Desde os anos 60 do século passado que se discutem variadas localizações possíveis, a norte e a sul do Tejo, para o desenvolvimento e construção de uma nova infraestrutura aeroportuária na região de Lisboa, equacionando-se diferentes soluções para os problemas que resultam dos constrangimentos operacionais, ambientais e socioeconómicos implicados na construção de uma infraestrutura desta dimensão e impacte.

“Das opções que o Governo decidiu colocar em estudo na avaliação ambiental estratégica lançada pelo IMT em 2021, duas forneciam uma solução de longo prazo numa só infraestrutura aeroportuária: o alargamento do aeroporto complementar do Montijo para um aeroporto stand alone, com duas pistas (a opção 2); e a construção de um novo aeroporto no Campo de Tiro de Alcochete (opção 3)”, refere o documento.

Para o Ministério “os riscos de uma infraestrutura aeroportuária com duas pistas de grande extensão na península do Montijo não obter autorização ambiental para avançar são hoje avaliados como muito elevados. Por este motivo, o Governo deixou, pois, de equacionar a opção Montijo stand alone como viável e, nesse sentido, merecedora de estudo aprofundado”.

“Ora, excluída esta última opção, a única solução aeroportuária que responde à exigência de dotar o País e a região de Lisboa de uma infraestrutura aeroportuária moderna com capacidade de crescimento a longo prazo é a construção de um aeroporto no Campo de Tiro de Alcochete”, sublinha o despacho de dia 29 de Junho do ministério das Infraestruturas e da Habitação.

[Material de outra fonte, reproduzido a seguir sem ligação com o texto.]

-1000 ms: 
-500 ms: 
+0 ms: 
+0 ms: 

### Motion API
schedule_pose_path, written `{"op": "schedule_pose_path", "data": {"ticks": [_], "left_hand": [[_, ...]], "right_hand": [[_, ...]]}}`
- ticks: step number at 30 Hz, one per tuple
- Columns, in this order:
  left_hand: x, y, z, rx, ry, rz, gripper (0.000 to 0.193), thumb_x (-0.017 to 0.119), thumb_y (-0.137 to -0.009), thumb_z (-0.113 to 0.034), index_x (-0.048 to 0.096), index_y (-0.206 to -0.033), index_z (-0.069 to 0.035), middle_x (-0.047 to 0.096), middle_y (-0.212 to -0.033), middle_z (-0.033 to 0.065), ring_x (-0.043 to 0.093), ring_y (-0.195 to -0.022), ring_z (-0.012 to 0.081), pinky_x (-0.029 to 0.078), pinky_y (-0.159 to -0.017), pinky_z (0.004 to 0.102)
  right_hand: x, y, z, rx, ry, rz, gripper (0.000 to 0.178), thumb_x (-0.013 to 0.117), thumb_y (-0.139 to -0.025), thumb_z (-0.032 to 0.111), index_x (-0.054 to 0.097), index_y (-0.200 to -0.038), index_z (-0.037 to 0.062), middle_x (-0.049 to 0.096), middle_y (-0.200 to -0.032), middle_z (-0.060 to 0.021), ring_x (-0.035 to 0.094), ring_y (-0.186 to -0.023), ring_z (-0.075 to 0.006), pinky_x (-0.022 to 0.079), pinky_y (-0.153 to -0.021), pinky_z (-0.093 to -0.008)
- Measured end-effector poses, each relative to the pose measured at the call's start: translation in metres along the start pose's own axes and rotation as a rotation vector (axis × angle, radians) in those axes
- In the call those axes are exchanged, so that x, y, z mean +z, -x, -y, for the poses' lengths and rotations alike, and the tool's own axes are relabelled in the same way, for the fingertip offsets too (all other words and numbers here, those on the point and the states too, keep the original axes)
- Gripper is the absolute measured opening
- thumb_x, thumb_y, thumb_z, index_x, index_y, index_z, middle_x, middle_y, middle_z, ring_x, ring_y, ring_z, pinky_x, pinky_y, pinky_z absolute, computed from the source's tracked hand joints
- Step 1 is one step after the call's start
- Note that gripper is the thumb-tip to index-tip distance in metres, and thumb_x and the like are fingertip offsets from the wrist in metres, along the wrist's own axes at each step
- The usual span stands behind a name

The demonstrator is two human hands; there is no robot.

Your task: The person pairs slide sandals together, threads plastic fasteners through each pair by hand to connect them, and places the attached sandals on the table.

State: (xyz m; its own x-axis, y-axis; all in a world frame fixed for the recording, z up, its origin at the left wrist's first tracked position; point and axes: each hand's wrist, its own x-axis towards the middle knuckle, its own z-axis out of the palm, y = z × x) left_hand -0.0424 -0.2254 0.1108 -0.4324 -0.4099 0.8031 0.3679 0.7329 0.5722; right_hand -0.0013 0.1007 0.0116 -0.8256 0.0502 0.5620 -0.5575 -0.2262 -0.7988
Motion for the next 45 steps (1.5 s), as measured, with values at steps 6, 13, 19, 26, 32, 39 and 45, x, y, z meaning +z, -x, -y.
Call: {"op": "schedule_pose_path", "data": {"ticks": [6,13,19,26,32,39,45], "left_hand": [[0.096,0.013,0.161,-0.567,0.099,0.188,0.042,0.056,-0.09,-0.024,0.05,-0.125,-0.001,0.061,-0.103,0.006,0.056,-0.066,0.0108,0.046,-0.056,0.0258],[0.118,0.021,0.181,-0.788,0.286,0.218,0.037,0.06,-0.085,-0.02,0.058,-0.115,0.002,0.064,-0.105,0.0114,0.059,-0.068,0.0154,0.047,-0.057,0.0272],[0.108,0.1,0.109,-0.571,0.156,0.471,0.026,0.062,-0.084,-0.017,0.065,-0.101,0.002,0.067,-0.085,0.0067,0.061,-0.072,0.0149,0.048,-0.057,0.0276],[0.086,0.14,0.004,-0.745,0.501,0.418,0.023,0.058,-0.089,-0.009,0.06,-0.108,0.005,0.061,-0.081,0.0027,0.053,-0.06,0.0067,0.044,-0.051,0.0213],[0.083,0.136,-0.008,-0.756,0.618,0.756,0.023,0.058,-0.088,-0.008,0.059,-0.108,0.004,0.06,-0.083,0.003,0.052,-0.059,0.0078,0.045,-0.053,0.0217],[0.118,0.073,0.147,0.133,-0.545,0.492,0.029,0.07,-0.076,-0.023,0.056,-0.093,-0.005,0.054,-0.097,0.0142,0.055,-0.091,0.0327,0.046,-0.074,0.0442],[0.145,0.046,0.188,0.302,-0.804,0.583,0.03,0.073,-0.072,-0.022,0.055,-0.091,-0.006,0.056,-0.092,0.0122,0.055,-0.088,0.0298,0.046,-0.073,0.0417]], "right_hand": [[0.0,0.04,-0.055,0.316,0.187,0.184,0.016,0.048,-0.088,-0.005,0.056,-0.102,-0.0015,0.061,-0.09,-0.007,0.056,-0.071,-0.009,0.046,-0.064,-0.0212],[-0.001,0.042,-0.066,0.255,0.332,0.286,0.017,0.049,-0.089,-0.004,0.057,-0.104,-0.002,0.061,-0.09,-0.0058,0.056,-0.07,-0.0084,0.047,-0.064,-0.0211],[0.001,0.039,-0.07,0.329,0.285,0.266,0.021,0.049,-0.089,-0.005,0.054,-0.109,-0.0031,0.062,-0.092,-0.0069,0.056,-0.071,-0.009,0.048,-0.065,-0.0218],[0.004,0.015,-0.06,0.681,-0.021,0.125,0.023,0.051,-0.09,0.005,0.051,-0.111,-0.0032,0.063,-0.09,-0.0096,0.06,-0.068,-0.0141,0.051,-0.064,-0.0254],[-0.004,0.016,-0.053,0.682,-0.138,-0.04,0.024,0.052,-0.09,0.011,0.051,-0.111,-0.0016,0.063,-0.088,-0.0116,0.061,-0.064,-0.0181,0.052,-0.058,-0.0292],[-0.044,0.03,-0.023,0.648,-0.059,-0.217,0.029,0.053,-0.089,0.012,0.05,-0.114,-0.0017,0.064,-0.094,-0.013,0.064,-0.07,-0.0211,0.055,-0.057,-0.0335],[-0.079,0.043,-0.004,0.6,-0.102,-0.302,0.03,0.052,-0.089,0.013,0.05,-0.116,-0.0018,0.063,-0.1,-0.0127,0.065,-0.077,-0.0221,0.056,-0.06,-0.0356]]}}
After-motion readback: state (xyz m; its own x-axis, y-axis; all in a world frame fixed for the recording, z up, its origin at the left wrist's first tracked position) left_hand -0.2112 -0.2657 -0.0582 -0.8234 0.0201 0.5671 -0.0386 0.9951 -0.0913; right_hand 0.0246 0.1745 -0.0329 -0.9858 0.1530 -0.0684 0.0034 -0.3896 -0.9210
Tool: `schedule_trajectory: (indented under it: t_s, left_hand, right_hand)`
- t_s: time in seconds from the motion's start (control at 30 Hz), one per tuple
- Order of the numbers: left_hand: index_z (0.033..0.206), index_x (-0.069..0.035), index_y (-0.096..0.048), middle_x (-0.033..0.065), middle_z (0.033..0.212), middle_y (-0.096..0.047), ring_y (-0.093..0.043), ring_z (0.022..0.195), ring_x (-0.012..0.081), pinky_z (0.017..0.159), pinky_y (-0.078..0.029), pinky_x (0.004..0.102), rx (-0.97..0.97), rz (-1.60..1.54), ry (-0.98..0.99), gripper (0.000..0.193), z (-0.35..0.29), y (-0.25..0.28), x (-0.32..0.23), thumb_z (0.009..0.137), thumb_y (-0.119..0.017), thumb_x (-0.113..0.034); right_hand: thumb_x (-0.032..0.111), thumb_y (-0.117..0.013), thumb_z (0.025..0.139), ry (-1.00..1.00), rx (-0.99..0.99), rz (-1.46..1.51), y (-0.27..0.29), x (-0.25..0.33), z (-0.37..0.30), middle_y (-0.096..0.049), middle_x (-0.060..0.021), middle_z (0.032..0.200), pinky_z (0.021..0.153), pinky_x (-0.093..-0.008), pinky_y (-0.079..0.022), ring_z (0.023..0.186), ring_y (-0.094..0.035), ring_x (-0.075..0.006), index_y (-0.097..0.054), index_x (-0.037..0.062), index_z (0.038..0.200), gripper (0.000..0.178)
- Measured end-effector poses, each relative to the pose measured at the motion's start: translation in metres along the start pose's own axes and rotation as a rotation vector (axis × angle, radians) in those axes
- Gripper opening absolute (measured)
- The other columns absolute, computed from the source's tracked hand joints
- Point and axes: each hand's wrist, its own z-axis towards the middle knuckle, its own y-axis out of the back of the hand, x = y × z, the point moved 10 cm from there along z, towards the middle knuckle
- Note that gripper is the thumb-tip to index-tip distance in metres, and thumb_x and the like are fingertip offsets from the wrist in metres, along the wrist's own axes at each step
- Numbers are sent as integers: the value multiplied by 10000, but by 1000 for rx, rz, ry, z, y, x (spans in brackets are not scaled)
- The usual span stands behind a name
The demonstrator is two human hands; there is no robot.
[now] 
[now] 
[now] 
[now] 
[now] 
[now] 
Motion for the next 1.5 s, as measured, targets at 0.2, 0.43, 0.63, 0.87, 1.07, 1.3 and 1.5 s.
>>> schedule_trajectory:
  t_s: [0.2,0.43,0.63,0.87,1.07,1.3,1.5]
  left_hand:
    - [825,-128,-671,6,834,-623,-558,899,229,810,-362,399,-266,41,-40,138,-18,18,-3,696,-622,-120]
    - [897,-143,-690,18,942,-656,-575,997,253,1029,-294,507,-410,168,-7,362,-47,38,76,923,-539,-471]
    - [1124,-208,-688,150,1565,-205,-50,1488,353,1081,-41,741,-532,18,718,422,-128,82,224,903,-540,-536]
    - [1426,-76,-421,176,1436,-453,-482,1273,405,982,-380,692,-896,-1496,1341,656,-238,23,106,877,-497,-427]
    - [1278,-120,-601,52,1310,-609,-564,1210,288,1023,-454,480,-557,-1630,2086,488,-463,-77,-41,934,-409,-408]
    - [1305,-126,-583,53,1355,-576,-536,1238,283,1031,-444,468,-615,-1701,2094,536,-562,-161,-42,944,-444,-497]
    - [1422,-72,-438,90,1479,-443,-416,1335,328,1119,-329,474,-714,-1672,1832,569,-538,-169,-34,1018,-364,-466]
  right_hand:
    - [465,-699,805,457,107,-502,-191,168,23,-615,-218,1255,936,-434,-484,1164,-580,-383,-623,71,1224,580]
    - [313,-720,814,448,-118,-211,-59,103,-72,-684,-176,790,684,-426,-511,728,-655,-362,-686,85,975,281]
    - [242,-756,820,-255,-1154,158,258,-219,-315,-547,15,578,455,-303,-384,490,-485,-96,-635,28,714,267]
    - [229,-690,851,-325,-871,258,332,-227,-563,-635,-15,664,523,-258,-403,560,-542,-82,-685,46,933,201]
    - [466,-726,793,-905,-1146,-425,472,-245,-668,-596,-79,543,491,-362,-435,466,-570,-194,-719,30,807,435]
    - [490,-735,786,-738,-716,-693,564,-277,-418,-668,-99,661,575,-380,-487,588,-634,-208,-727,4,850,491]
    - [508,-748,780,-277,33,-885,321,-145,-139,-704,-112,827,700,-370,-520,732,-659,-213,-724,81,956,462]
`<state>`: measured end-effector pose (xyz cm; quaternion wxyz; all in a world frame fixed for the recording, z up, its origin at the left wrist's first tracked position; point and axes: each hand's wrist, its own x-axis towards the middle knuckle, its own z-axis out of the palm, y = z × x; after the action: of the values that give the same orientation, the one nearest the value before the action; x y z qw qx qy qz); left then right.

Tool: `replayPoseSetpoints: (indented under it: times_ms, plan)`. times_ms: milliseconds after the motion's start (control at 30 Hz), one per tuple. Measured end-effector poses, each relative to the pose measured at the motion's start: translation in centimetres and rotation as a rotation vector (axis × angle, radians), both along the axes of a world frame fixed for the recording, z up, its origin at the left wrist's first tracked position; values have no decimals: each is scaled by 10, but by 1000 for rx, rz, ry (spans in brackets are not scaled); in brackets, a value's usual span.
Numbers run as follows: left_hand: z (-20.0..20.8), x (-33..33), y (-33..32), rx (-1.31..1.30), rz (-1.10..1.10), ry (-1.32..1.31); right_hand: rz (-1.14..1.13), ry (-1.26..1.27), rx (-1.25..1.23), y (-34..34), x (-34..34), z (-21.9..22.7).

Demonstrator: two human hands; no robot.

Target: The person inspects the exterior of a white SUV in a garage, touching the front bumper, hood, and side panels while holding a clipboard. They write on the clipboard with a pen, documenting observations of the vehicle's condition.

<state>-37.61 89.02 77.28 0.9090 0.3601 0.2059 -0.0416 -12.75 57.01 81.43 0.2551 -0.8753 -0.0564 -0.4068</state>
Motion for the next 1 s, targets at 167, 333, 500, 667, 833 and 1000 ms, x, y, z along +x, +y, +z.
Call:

“Assim, a par da construção do aeroporto complementar do Montijo — solução mais rápida e menos dispendiosa de concretizar —, a decisão do Governo prevê que o aeroporto no Campo de Tiro de Alcochete — solução estrutural que oferece melhores perspectivas de crescimento futuro — seja, por um lado, imediatamente alvo de planeamento e de concepção do projecto (com o objectivo de obtenção o mais breve possível de uma declaração de impacte ambiental) e que, por outro, a sua construção possa ter início logo que a procura no Aeroporto Humberto Delgado ou no Aeroporto do Montijo atinja determinados factores de capacidade e/ou uma dada referência temporal a definir. Uma vez atingidos esses factores de capacidade e/ou referência temporal — cuja definição exata resultará de uma necessária renegociação do contrato de concessão do Estado Português com a ANA —, desencadear-se-á então a obrigação da concessionária de dar início aos trabalhos de construção”.

O despacho emitido ontem anula ainda o resultado do concurso público internacional para a avaliação ambiental estratégica que iria determinar a escolha da localização do novo aeroporto, e atribui ao LNEC a missão de fazer a avaliação ambiental desta nova solução dual. “As parcerias que o LNEC tem vindo a estabelecer com entidades nacionais e internacionais conferem-lhe a capacidade de promover e dinamizar a globalização da ciência e do conhecimento, tratando-se de uma entidade de I&D independente em domínios relacionados com a engenharia civil, tais como obras públicas de barragens, portos, aeroportos, infraestruturas rodoviárias e ferroviárias”, justifica o ministério.